── DATA FOR PROCESSING ──
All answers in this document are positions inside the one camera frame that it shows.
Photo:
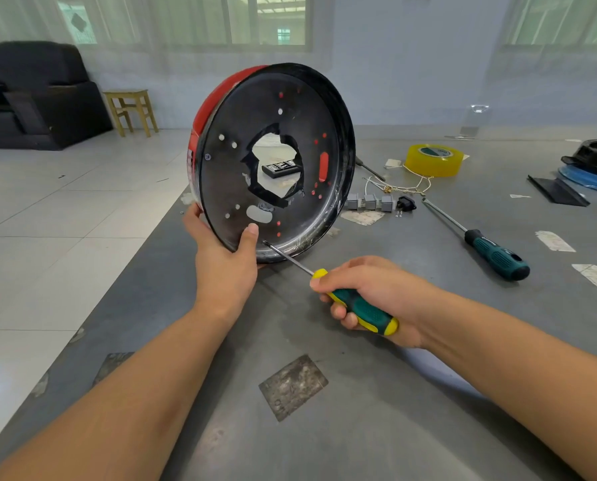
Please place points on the person's right hand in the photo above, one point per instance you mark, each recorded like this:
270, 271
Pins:
393, 295

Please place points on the person's left hand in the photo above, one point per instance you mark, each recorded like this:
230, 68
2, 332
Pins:
225, 280

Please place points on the black metal round plate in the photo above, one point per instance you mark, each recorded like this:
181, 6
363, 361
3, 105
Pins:
228, 125

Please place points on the person's left forearm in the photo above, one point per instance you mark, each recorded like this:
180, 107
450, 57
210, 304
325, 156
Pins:
118, 410

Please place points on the person's right forearm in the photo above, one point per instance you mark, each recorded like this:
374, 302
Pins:
519, 370

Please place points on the white torn tape patch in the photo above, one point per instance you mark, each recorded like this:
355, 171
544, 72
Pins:
362, 218

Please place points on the small black plug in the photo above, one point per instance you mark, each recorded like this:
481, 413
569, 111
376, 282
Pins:
406, 203

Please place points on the dark green black screwdriver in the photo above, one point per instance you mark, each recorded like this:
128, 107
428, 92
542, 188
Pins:
501, 257

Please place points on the black bit set case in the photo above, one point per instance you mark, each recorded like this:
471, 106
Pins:
281, 169

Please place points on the small white card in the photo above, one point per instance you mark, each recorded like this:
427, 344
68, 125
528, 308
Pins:
393, 163

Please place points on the yellow tape roll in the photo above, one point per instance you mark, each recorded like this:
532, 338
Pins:
433, 166

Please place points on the white label sticker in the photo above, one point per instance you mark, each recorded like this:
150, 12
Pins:
555, 241
596, 279

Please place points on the clear acrylic stand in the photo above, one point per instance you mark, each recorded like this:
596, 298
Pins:
468, 131

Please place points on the black flat plate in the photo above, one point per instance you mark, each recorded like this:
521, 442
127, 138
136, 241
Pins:
556, 191

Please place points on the wooden stool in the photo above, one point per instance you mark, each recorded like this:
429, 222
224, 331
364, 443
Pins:
128, 94

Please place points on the wide sheer curtain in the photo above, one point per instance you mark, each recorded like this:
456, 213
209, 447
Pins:
193, 60

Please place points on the black round housing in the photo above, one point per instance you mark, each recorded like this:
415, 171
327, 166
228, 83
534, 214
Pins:
596, 160

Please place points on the black armchair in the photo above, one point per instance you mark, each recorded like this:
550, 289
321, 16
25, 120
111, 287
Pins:
48, 105

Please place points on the wide window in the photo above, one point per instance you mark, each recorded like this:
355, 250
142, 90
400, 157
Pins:
268, 19

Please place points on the narrow sheer curtain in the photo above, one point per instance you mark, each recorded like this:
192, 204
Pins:
554, 65

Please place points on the narrow window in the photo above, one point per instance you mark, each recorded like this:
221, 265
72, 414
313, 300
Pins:
559, 19

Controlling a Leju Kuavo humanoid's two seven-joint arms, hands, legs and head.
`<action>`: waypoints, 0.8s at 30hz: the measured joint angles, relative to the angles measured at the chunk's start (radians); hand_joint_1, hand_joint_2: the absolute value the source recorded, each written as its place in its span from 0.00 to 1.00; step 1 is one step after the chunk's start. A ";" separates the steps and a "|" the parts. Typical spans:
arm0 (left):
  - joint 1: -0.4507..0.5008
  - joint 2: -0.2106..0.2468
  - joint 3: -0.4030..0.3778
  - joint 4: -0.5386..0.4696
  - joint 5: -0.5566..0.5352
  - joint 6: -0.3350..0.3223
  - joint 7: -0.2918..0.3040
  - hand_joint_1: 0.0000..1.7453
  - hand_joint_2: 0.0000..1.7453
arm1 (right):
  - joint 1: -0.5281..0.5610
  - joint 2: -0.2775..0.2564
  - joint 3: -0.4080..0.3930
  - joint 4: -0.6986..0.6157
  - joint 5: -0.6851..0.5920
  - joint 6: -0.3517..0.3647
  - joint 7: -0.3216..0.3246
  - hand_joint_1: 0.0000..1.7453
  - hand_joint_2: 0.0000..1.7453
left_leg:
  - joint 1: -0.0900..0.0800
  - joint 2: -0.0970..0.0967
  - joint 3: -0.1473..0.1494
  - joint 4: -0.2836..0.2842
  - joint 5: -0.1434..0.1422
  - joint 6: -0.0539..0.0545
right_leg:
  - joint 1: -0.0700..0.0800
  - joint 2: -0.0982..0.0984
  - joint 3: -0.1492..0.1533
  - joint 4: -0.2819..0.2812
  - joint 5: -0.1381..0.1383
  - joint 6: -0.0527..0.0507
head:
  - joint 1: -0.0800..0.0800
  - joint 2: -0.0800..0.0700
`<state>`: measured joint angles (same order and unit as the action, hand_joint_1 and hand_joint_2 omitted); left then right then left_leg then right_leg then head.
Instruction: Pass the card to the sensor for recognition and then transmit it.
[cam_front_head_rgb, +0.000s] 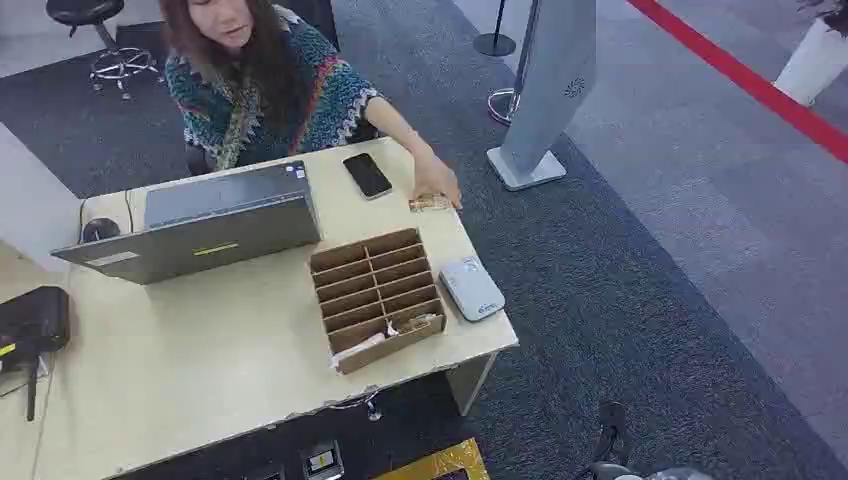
───
* **TASK TO CARRY OUT**
All lines of the data above that include the word "tape" must be shown.

* **WRITTEN SOLUTION**
Please place points on the white torn tape patch in the photo above, one point per instance you mark, each recorded like this:
Please place points on the yellow tape roll in the photo above, one point per instance you mark, each recorded like this:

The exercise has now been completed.